SUPPLIED MATERIAL:
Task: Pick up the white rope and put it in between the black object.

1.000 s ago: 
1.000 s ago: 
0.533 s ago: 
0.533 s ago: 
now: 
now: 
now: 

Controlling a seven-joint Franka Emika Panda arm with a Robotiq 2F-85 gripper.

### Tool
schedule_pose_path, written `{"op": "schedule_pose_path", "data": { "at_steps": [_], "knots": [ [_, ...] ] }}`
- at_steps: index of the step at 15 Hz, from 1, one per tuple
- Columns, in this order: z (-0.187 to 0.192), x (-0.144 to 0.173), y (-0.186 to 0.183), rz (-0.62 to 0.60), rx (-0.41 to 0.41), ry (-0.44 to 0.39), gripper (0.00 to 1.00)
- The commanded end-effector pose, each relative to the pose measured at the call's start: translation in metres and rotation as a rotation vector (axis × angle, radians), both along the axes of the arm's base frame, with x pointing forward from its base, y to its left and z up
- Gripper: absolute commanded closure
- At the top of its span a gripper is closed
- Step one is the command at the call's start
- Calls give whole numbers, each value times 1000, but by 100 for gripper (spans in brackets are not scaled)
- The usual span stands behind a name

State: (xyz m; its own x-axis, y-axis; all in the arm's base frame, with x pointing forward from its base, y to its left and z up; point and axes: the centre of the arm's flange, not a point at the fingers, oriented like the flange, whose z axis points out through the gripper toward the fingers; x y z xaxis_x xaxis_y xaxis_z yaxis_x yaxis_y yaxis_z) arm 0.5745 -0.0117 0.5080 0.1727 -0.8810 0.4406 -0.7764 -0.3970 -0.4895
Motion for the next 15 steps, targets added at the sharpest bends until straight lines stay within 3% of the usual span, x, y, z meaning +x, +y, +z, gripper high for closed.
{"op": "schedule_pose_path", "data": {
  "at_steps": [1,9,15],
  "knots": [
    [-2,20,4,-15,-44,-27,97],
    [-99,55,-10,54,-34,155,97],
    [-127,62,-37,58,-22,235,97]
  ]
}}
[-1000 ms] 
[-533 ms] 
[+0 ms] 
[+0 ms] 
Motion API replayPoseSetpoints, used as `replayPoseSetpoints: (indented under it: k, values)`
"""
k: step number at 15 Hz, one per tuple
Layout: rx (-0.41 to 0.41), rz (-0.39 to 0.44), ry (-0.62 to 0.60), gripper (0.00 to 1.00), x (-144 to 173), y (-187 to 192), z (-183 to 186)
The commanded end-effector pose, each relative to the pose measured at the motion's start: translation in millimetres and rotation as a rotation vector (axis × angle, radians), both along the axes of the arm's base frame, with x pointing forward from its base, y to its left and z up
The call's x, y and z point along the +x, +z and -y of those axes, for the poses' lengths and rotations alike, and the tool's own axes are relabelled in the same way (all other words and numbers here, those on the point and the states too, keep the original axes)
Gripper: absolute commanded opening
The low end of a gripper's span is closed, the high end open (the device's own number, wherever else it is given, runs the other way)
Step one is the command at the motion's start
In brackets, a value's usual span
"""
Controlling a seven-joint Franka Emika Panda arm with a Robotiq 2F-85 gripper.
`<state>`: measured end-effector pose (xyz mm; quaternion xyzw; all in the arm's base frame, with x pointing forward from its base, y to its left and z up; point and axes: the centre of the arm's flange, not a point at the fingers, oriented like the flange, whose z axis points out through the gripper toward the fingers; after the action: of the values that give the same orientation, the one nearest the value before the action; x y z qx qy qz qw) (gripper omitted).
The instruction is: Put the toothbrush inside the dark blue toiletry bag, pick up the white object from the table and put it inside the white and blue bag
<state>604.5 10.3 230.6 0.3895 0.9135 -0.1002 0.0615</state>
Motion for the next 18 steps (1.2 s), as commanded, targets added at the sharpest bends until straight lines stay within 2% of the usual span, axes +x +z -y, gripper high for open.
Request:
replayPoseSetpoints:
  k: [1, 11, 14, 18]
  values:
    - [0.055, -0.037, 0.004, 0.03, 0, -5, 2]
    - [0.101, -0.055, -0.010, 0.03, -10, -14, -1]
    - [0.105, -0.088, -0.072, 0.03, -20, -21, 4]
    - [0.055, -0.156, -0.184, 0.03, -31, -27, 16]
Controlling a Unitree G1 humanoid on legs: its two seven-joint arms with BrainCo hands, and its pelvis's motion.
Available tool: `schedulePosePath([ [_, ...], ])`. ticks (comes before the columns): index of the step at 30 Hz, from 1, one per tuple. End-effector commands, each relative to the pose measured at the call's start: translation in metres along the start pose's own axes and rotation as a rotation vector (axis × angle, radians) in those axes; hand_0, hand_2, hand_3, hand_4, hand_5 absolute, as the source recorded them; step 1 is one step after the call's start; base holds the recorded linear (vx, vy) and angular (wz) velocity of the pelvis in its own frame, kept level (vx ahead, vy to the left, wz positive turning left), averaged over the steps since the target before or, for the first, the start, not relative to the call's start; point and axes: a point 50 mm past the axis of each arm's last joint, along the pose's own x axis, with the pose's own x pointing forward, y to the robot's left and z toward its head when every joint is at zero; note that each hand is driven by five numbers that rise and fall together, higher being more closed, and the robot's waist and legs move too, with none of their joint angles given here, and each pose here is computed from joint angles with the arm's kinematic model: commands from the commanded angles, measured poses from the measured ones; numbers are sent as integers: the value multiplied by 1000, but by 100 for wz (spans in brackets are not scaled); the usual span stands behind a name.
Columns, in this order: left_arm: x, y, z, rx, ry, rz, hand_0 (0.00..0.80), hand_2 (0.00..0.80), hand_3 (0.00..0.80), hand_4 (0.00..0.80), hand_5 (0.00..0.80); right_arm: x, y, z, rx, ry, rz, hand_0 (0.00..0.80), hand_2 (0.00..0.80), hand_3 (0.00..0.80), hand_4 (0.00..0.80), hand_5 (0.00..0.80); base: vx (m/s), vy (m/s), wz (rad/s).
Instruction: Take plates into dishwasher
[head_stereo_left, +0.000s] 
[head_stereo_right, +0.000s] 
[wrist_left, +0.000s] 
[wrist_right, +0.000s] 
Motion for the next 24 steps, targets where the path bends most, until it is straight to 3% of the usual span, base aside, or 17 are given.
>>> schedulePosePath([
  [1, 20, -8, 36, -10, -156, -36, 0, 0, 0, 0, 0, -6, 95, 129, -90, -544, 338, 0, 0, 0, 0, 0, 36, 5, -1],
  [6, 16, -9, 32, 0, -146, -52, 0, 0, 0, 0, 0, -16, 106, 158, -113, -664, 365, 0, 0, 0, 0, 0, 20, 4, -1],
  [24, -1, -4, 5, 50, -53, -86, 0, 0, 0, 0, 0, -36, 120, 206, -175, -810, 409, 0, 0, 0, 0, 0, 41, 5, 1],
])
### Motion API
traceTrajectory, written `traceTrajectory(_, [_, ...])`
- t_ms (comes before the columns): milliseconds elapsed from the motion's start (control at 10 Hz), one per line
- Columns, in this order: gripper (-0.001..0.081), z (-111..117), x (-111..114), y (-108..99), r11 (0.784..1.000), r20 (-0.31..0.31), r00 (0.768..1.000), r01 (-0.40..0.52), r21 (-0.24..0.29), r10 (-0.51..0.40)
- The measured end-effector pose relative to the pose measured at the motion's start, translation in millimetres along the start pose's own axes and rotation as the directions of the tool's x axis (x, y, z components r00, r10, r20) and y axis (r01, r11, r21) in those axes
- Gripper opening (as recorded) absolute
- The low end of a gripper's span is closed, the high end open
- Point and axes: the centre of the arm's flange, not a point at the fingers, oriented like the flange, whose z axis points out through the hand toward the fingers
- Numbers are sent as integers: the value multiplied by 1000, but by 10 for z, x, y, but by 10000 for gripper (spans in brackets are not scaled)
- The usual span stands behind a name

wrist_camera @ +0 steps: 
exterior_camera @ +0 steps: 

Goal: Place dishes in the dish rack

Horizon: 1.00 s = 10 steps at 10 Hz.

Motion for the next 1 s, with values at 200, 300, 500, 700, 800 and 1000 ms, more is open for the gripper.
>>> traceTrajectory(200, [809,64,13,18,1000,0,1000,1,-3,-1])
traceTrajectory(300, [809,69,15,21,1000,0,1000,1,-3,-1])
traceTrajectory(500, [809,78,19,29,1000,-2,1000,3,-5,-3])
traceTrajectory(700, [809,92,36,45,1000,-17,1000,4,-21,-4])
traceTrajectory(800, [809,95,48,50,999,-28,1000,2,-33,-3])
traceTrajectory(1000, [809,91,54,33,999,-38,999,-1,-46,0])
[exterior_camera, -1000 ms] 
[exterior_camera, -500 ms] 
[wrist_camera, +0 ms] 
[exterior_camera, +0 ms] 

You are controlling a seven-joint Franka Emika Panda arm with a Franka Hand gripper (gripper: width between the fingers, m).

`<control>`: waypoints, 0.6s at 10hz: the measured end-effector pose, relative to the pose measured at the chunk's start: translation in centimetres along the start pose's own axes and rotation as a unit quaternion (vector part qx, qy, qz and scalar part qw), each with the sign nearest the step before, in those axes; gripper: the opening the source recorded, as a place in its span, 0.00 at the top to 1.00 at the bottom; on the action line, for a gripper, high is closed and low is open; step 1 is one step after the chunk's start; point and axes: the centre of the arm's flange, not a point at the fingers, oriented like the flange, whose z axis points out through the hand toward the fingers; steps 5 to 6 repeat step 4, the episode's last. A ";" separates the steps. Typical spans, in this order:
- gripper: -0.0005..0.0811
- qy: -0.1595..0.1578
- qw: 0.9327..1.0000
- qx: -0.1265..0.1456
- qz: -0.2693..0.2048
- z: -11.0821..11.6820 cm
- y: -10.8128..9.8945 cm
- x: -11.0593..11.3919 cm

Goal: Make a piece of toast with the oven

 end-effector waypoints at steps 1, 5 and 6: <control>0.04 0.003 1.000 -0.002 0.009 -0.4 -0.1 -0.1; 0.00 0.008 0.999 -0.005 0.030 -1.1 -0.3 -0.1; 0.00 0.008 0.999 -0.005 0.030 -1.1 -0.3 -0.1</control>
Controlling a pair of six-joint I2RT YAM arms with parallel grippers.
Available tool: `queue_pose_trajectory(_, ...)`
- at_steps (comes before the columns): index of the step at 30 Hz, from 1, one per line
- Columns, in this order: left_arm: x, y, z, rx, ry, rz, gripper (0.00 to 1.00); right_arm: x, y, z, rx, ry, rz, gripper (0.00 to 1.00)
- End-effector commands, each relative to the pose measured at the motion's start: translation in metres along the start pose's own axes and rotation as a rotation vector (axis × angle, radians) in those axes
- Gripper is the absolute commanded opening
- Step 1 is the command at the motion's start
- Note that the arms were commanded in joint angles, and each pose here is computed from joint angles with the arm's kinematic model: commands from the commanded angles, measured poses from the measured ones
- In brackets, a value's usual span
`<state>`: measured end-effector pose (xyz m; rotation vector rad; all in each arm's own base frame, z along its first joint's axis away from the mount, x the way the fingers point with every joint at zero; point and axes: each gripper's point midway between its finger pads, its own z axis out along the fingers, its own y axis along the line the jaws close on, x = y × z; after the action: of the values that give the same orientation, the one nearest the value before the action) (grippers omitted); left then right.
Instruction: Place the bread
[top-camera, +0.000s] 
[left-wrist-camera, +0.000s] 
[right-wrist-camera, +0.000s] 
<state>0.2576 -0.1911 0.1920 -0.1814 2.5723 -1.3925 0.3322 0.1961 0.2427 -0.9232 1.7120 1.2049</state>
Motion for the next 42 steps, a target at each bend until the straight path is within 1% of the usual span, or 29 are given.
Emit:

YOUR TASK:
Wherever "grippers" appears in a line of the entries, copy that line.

EXPECTED ANSWER:
Controlling a pair of six-joint I2RT YAM arms with parallel grippers.
`<state>`: measured end-effector pose (xyz m; rotation vector rad; all in each arm's own base frame, z along its first joint's axis away from the mount, x the way the fingers point with every joint at zero; point and axes: each gripper's point midway between its finger pads, its own z axis out along the fingers, its own y axis along the line the jaws close on, x = y × z; after the action: of the values that give the same orientation, the one nearest the value before the action) (grippers omitted); left then right.

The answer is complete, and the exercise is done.